Abstract

Nonobstructive azoospermia (NOA) is a severe form of male factor infertility that typically obligates couples to intracytoplasmic sperm injection (ICSI) with testicular sperm. A significant proportion of these men, however, will also present with a palpable varicocele—a known modifiable risk factor for subfertility. In this review, we will discuss the current evidence that supports the use of varicocele repair in men with nonobstructive azoospermia. Numerous observational noncontrolled studies, substantiated by meta-analyses, now link varicocele repair in return of viable sperm adequate for in vitro fertilization (IVF) with ICSI to the ejaculate, rare unassisted pregnancy, increased testicular sperm retrieval rates, and improved pregnancy outcomes with intracytoplasmic sperm injection.

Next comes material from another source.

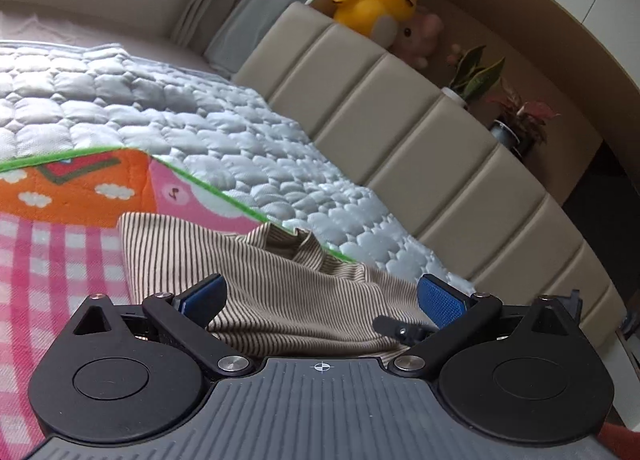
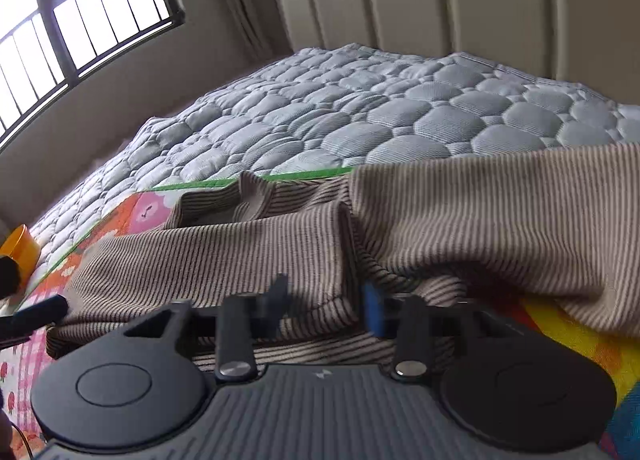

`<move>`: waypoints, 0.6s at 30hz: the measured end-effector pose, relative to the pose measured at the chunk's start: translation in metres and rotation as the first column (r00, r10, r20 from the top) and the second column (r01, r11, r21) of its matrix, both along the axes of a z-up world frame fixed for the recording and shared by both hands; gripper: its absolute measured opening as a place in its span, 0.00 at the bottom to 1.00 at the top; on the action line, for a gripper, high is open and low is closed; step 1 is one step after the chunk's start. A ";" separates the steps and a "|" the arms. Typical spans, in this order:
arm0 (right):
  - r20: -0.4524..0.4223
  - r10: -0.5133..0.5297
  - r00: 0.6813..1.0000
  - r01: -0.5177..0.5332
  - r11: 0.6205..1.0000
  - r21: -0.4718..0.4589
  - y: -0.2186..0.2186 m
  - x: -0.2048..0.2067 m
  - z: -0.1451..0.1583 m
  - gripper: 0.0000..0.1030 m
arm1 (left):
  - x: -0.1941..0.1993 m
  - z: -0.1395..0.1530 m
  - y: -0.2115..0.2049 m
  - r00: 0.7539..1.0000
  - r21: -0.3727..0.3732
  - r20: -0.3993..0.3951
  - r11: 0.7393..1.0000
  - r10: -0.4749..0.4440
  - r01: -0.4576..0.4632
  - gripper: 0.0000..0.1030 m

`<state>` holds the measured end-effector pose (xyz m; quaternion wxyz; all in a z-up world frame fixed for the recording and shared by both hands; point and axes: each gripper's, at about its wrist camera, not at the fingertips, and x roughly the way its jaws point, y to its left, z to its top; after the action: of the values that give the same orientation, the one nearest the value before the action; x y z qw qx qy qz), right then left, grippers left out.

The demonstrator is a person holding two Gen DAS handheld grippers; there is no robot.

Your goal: Fold clothes

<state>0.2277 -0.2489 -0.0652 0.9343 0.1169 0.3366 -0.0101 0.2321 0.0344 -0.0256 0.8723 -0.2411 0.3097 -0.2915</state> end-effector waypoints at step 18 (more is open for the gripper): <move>0.027 -0.270 0.962 0.265 0.957 0.120 -0.097 -0.088 0.019 0.58 | 0.010 -0.041 -0.003 0.984 0.002 -0.171 0.998 -0.055 0.056 1.00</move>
<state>0.1397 -0.3456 -0.0457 0.9230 0.2155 0.2976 -0.1146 0.2426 0.0318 -0.0671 0.8349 -0.2536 0.3911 -0.2927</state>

Due to suboptimal study design, these inferred benefits must be met with caution. In this regard, active controversy remains over the efficacy of varicocele repair in men with NOA. Additionally, concerns continue regarding cost-effectiveness, the addition of surgical morbidity, and delays to testicular sperm extraction. We carefully review the data and analysis supporting these counter arguments against varix repair. Finally, alternative indications for varicocelectomy in the NOA population are briefly discussed, representing a set of therapeutic criteria that may settle the decision to treat or to observe.